The drops will be fueled by a lack of usable surface water and the climate change projections that show temperatures rapidly increasing. This lack of water will also be coupled with a need to grow more food as the world’s population continues to rise.
As concerns over declining groundwater levels in Arkansas increase, some farmers have built their own reservoirs to ensure adequate irrigation for their crops.
Groundwater use from the Mississippi River Valley Alluvial Aquifer, which supports the Arkansas Delta, has increased over the last century and the “majority of the increase is attributed to irrigation,” according to the Arkansas State Water Plan’s 2014 Update.
In 1935, the average groundwater use was about 320 million gallons per day. By 2010, groundwater use grew to about 7.8 billion gallons per day, according to the report.
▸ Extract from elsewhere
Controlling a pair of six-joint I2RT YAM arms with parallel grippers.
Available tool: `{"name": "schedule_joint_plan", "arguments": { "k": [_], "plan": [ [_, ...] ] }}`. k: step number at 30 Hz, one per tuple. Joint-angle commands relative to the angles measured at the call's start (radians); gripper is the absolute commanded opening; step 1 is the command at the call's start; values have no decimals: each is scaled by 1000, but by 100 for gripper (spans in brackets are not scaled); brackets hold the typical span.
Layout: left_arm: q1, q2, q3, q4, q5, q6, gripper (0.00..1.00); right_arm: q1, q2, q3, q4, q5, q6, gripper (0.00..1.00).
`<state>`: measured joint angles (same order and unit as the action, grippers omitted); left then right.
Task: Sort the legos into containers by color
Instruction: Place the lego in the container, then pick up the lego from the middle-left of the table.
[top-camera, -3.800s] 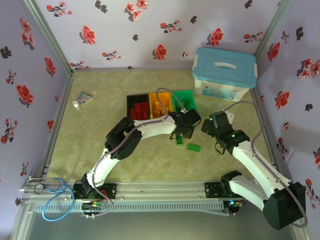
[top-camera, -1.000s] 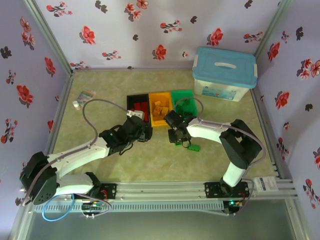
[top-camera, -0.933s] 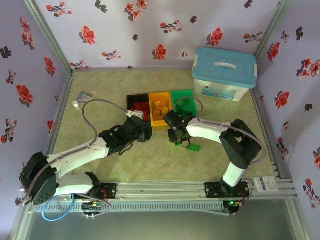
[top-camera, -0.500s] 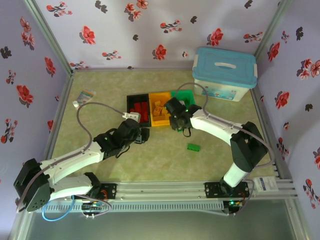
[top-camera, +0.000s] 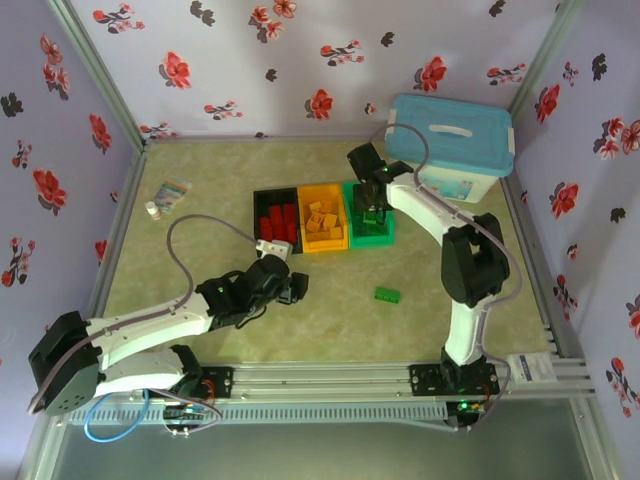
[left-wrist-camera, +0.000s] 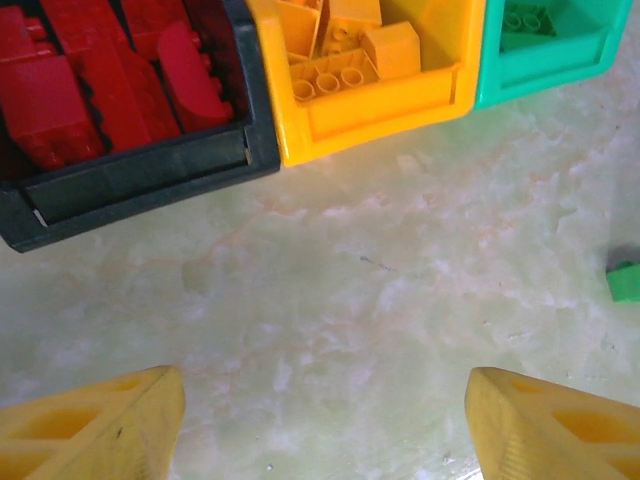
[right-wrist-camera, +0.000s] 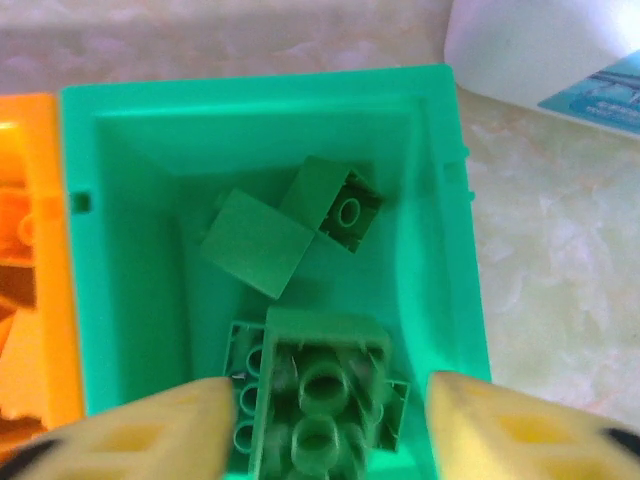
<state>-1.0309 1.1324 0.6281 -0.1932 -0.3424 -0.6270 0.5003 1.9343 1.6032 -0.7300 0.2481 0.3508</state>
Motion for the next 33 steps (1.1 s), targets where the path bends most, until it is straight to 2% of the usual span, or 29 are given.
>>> {"name": "schedule_joint_plan", "arguments": {
  "k": [1, 3, 10, 16, 22, 26, 33],
  "plan": [
    [-22, 26, 28, 14, -39, 4, 74, -1, 4, 65, -76, 14, -19, 81],
    [-37, 48, 43, 19, -36, 22, 74, 12, -34, 34, -60, 33, -9, 85],
    [-90, 201, 155, 34, 22, 105, 75, 25, -279, -206, 34, 75, 51, 88],
    [-148, 410, 336, 17, 94, 159, 76, 14, -507, -401, 80, 149, 115, 94],
    [-213, 626, 551, -41, 126, 221, 77, -28, -702, -544, 83, 168, 168, 99],
    [-219, 737, 657, -43, 222, 227, 78, -58, -798, -613, 78, 166, 186, 99],
    [-224, 881, 815, -119, 292, 346, 79, -90, -882, -680, 65, 147, 193, 99]
  ]
}}
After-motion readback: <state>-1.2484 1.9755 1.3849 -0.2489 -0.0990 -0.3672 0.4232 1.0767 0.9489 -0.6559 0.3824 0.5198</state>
The report also noted that in 2010, “long-term water-level changes were evaluated … in the alluvial aquifer for a period from 1984 to 2008. The mean annual change in water level for the alluvial aquifer in eastern Arkansas was a decline of 0.38 feet per year.”
For farmers, cities and other groundwater consumers, these declines have translated into increased costs to drill deeper wells and increased fuel use to pump the water to the surface.
“Building on farm surface water impoundments is one solution to ensuring adequate growing season irrigation,” Lee Riley, Discovery Farm program associate for the University of Arkansas System Division of Agriculture, said.
The pluses and minuses of building and maintaining a reservoir, implementing various on-farm water conservation practices, and the impacts of the Bayou Meto and Grand Prairie water projects are among the topics to be addressed during a Soil and Water Conservation Virtual Field Trip slated for March 19. There is no cost to register for the field trip. Attendees can participate in the tour and talks, as well as take part in a live chat, from any device connected to the internet.
Trent, Terry and Lori Dabbs of Stuttgart will share their real-world experiences as part of the virtual field trip, Riley said. The Dabbs family farm is part of the Discovery Farm program, in which demonstrations and agricultural impact research are conducted on privately-owned farms.
“We will also hear from Ed Swaim, executive director of the Bayou Meto Water management District, who is familiar with the water quality and quantity challenges of the Arkansas Delta,” Riley said.